» WORK TO COMPLETE
Without including any images, repeat the data exactly.

» PROVIDED MATERIAL
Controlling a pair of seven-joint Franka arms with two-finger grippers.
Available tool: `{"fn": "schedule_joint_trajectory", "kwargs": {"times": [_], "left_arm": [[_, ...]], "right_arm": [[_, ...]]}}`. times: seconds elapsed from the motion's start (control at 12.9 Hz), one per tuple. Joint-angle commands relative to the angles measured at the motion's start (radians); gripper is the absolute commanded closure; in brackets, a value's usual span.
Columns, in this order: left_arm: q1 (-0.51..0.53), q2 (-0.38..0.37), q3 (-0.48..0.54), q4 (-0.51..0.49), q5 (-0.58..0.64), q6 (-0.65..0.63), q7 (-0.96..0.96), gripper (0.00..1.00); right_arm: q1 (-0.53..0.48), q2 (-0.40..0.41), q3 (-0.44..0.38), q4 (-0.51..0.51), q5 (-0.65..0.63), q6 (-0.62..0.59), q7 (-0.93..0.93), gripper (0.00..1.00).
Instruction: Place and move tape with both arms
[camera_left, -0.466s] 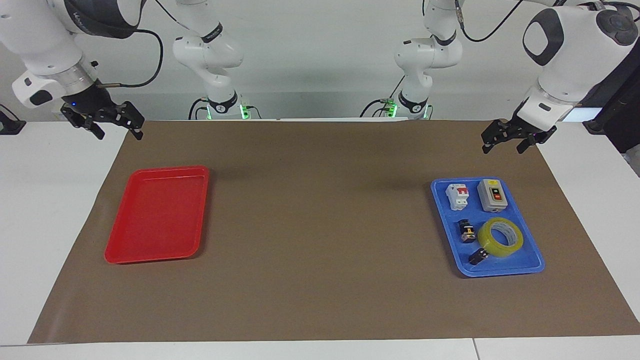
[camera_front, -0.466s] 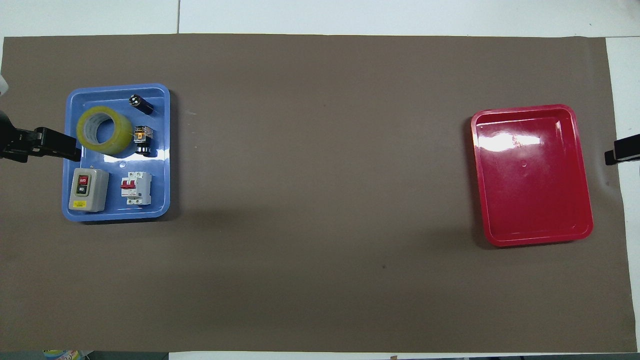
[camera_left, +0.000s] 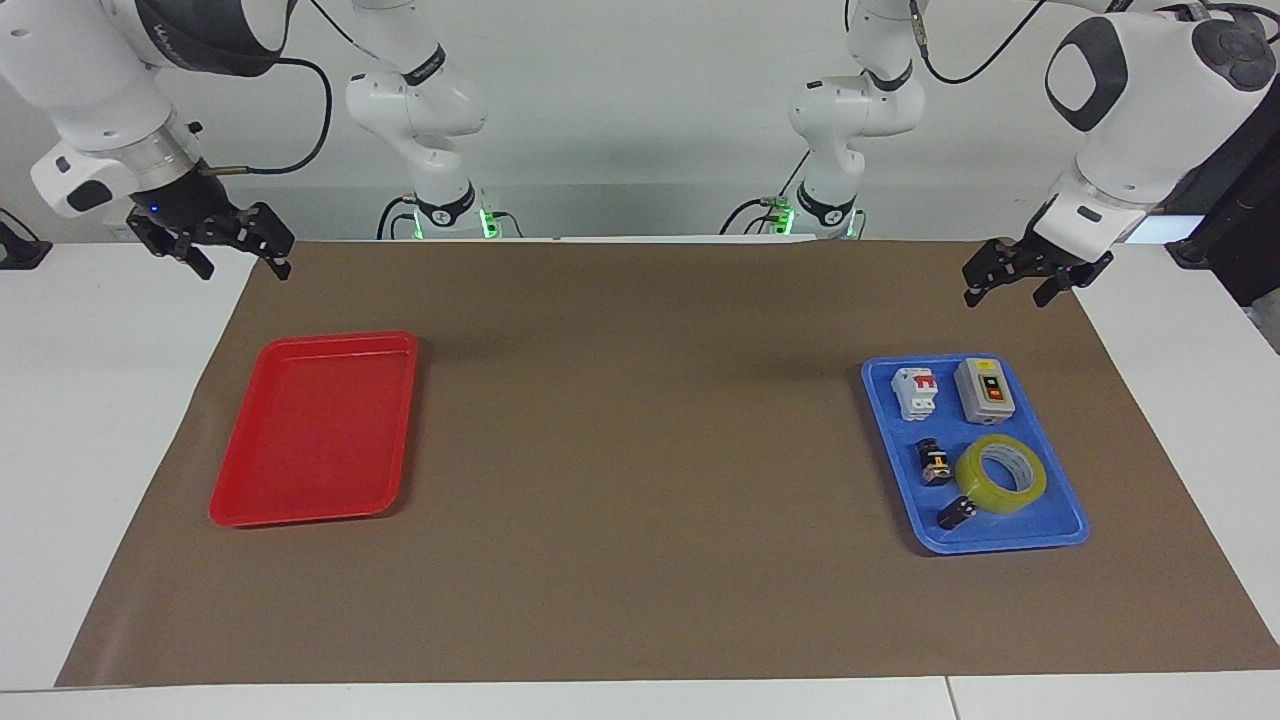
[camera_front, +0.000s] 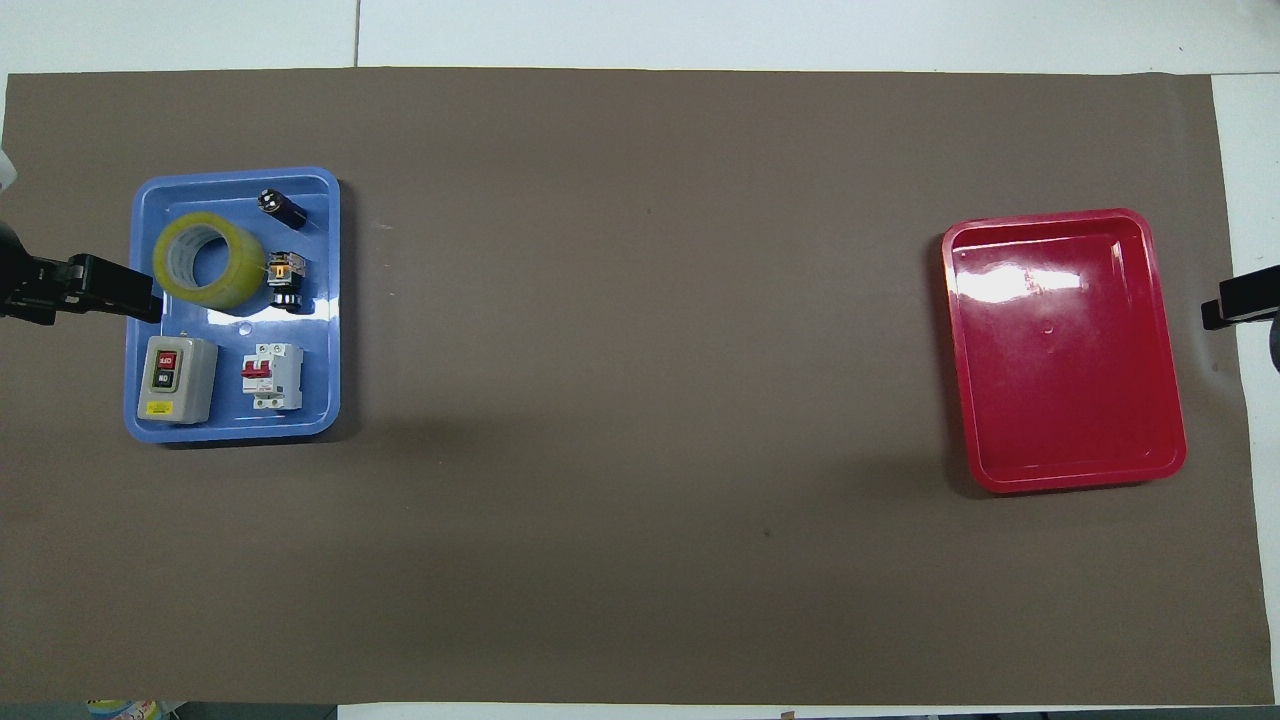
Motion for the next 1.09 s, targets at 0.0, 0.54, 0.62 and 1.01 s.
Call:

» SOLUTION TO THIS PROBLEM
Controlling a pair of seven-joint Franka arms with two-finger grippers.
Available tool: `{"fn": "schedule_joint_trajectory", "kwargs": {"times": [_], "left_arm": [[_, ...]], "right_arm": [[_, ...]]}}`. times: seconds elapsed from the motion's start (control at 12.9 Hz), one per tuple. Joint-angle commands relative to the angles measured at the motion's start (radians); gripper is the absolute commanded closure; in brackets, a value's usual span.
Columns, in this order: left_arm: q1 (-0.51..0.53), q2 (-0.38..0.37), q3 (-0.48..0.54), q4 (-0.51..0.49), q5 (-0.58..0.64), q6 (-0.65..0.63), q7 (-0.96..0.96), gripper (0.00..1.00); right_arm: q1 (-0.53..0.48), q2 (-0.40..0.41), q3 (-0.44..0.38), q4 (-0.51..0.51), q5 (-0.65..0.63), q6 (-0.62..0.59), q7 (-0.93..0.93), gripper (0.00..1.00).
Instruction: Place and move tape with both arms
[camera_left, -0.466s] 
[camera_front, -0.466s] 
[camera_left, +0.000s] 
[camera_front, +0.000s] 
Motion for the next 1.09 s, targets at 0.0, 0.54, 0.62 and 1.01 s.
Call:

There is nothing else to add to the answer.